■ YOUR ASSIGNMENT: Return verbatim every line from the first line of the data below to the line that contains "Nothing below is", inclusive, and no further.

[Stored records]
........

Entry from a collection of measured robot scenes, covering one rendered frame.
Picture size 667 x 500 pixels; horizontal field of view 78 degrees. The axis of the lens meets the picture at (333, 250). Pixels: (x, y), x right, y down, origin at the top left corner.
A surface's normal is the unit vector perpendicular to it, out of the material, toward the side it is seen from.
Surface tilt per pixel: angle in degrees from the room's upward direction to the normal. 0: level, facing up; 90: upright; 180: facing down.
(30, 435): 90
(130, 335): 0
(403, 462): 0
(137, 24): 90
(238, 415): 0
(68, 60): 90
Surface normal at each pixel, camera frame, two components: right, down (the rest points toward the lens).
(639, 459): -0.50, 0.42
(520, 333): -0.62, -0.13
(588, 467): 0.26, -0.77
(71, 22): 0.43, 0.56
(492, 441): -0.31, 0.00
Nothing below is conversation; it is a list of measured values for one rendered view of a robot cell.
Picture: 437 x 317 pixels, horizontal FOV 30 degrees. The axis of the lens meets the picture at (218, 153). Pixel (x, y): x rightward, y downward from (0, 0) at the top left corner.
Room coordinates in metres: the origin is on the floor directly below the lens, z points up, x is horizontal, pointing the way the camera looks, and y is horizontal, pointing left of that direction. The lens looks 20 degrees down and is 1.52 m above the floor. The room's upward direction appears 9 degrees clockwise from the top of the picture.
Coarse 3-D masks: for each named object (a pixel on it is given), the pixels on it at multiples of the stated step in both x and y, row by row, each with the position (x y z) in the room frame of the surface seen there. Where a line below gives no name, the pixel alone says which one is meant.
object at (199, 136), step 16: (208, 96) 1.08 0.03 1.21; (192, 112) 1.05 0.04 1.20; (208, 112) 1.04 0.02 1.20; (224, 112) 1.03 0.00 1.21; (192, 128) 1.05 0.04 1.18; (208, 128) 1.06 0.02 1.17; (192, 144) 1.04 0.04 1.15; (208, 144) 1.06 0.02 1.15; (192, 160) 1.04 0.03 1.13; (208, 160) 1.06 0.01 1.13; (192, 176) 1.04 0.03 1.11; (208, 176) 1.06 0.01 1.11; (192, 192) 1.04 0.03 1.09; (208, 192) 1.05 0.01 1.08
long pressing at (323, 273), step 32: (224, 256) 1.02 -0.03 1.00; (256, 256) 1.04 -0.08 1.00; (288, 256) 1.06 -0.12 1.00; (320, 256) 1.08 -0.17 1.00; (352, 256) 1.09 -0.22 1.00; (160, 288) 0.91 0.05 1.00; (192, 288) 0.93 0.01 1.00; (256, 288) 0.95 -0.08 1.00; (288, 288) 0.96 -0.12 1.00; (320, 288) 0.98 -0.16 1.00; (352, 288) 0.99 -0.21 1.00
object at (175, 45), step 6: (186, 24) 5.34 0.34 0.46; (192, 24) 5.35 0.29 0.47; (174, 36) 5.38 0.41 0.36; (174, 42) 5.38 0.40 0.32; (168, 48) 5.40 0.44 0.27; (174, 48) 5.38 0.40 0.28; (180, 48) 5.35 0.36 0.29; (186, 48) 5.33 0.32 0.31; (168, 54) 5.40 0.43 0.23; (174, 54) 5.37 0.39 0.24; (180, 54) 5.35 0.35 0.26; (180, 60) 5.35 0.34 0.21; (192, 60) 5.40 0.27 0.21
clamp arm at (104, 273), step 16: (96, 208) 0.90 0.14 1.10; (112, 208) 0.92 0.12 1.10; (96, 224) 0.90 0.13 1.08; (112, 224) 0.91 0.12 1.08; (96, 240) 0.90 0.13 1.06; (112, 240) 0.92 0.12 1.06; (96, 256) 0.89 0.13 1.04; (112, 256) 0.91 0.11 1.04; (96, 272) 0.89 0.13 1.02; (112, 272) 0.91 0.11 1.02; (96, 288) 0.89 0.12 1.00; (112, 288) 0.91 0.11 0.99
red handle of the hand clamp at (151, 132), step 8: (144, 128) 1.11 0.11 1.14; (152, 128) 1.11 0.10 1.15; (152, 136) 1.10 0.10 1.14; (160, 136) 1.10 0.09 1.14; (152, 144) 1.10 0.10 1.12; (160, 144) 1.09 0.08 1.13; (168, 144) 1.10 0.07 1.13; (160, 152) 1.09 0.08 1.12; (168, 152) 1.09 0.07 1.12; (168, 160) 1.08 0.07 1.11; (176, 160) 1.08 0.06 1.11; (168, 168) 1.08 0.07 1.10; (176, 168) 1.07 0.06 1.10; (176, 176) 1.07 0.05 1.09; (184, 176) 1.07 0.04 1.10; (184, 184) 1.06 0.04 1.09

........

■ OUTPUT BELOW:
Entry from a collection of measured robot scenes, covering one rendered frame.
Picture size 667 x 500 pixels; horizontal field of view 78 degrees. The axis of the lens meets the picture at (333, 250). Pixels: (x, y), x right, y down, origin at the top left corner.
A surface's normal is the unit vector perpendicular to it, out of the material, toward the side it is seen from.
Surface tilt per pixel: angle in degrees from the room's upward direction to the normal. 0: level, facing up; 90: upright; 180: facing down.
(30, 435): 90
(130, 335): 0
(403, 462): 0
(137, 24): 90
(238, 415): 0
(68, 60): 90
Surface normal at each pixel, camera frame, two components: right, down (the rest points toward the lens).
(639, 459): -0.50, 0.42
(520, 333): -0.62, -0.13
(588, 467): 0.26, -0.77
(71, 22): 0.43, 0.56
(492, 441): -0.31, 0.00
Nothing below is conversation; it is a list of measured values for one rendered view of a robot cell.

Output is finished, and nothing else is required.